Advanced Livestock Measurement Technologies (ALMTech), Murdoch University, School of Science, Health and Engineering, Western Australia 6150, Australia.
Frontmatec A/S, Smørum 2765, Denmark.
Meat Sci. 2021 Nov;181:108358. doi: 10.1016/j.meatsci.2020.108358. Epub 2020 Oct 22.
The objective of this study was to test the performance of a prototype vision system in phenotypically diverse beef and lamb carcasses against visual grading of eye muscle area (EMA), marbling and chemical intramuscular fat (IMF%). Validation in beef demonstrated that the camera prototype in combination with analytical techniques enabled prediction of EMA (r = 0.83, RMSEP = 6.4 cm), MSA marbling (r = 0.76, RMSEP = 66.1), AUS-MEAT marbling (r = 0.70, RMSEP = 0.74) and chemical IMF% (r = 0.78, RMSEP = 1.85%). Accuracy was also maintained on validation with all four traits displaying minimal bias of -3.6, 6.3, 0.07 and - 0.01, for EMA, MSA marbling, AUS-MEAT marbling and IMF% respectively. Preliminary analysis in lamb indicates potential of the system for the prediction of EMA (r = 0.41, RMSEP = 1.87) and IMF% (r = 0.28, RMSEP = 1.10), however further work to standardise image acquisition and environmental conditions is required.
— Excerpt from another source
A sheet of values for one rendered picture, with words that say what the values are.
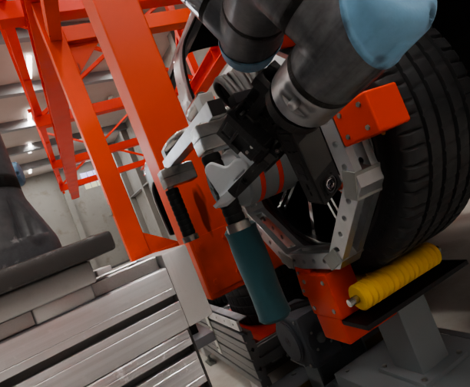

本研究的目的是测试一个原型视觉系统在表型多样化的牛肉和羊肉胴体中的性能,以对抗眼肌面积(EMA)、大理石花纹和肌肉内化学脂肪(IMF%)的视觉分级。在牛肉中的验证表明,相机原型与分析技术相结合,可以预测 EMA(r=0.83,RMSEP=6.4cm)、MSA 大理石花纹(r=0.76,RMSEP=66.1)、AUS-MEAT 大理石花纹(r=0.70,RMSEP=0.74)和化学 IMF%(r=0.78,RMSEP=1.85%)。在对所有四个特征的验证中,精度也得以保持,分别为 EMA、MSA 大理石花纹、AUS-MEAT 大理石花纹和 IMF%,显示出最小的偏倚为-3.6、6.3、0.07 和-0.01。在羔羊的初步分析中,该系统具有预测 EMA(r=0.41,RMSEP=1.87)和 IMF%(r=0.28,RMSEP=1.10)的潜力,然而,需要进一步的工作来标准化图像采集和环境条件。